Copy out each line below exactly as written.

§ §

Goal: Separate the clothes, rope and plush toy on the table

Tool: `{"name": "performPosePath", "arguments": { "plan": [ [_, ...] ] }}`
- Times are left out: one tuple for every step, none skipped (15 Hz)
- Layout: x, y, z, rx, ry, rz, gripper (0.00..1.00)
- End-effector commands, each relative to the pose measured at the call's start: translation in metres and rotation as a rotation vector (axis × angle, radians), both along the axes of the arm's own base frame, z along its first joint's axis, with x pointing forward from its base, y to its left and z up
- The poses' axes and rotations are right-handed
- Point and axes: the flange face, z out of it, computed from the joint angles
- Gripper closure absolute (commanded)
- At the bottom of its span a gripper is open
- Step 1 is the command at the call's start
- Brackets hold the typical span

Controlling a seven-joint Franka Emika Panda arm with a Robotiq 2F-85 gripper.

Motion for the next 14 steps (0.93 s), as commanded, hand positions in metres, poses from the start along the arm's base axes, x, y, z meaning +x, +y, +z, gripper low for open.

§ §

### RESPONSE TO THE TASK
Goal: Separate the clothes, rope and plush toy on the table

Tool: `{"name": "performPosePath", "arguments": { "plan": [ [_, ...] ] }}`
- Times are left out: one tuple for every step, none skipped (15 Hz)
- Layout: x, y, z, rx, ry, rz, gripper (0.00..1.00)
- End-effector commands, each relative to the pose measured at the call's start: translation in metres and rotation as a rotation vector (axis × angle, radians), both along the axes of the arm's own base frame, z along its first joint's axis, with x pointing forward from its base, y to its left and z up
- The poses' axes and rotations are right-handed
- Point and axes: the flange face, z out of it, computed from the joint angles
- Gripper closure absolute (commanded)
- At the bottom of its span a gripper is open
- Step 1 is the command at the call's start
- Brackets hold the typical span

Controlling a seven-joint Franka Emika Panda arm with a Robotiq 2F-85 gripper.

Motion for the next 14 steps (0.93 s), as commanded, hand positions in metres, poses from the start along the arm's base axes, x, y, z meaning +x, +y, +z, gripper low for open.

No further output will be produced for this exercise.